The task ▸ Each line from the one holding "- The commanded" to the end of the listing below must be given again exactly as it appears.
BEGIN
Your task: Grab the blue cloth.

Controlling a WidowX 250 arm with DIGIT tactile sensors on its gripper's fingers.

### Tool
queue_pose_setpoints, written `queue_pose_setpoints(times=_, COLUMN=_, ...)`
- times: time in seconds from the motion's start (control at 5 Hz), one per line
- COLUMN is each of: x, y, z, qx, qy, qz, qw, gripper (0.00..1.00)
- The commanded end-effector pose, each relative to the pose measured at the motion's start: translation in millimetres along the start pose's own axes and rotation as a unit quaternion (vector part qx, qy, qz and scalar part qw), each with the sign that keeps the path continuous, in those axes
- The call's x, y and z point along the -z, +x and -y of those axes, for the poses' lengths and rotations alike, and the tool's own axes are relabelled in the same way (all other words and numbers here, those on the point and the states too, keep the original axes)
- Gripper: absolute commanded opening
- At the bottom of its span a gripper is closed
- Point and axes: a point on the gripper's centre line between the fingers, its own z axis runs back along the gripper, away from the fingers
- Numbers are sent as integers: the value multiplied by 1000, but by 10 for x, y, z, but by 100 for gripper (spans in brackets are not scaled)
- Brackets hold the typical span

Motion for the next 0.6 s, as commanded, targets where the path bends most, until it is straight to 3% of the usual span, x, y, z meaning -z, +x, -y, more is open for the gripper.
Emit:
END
Reply to the exercise ▸
- The commanded end-effector pose, each relative to the pose measured at the motion's start: translation in millimetres along the start pose's own axes and rotation as a unit quaternion (vector part qx, qy, qz and scalar part qw), each with the sign that keeps the path continuous, in those axes
- The call's x, y and z point along the -z, +x and -y of those axes, for the poses' lengths and rotations alike, and the tool's own axes are relabelled in the same way (all other words and numbers here, those on the point and the states too, keep the original axes)
- Gripper: absolute commanded opening
- At the bottom of its span a gripper is closed
- Point and axes: a point on the gripper's centre line between the fingers, its own z axis runs back along the gripper, away from the fingers
- Numbers are sent as integers: the value multiplied by 1000, but by 10 for x, y, z, but by 100 for gripper (spans in brackets are not scaled)
- Brackets hold the typical span

Motion for the next 0.6 s, as commanded, targets where the path bends most, until it is straight to 3% of the usual span, x, y, z meaning -z, +x, -y, more is open for the gripper.
Emit:

Nothing further remains for this exercise.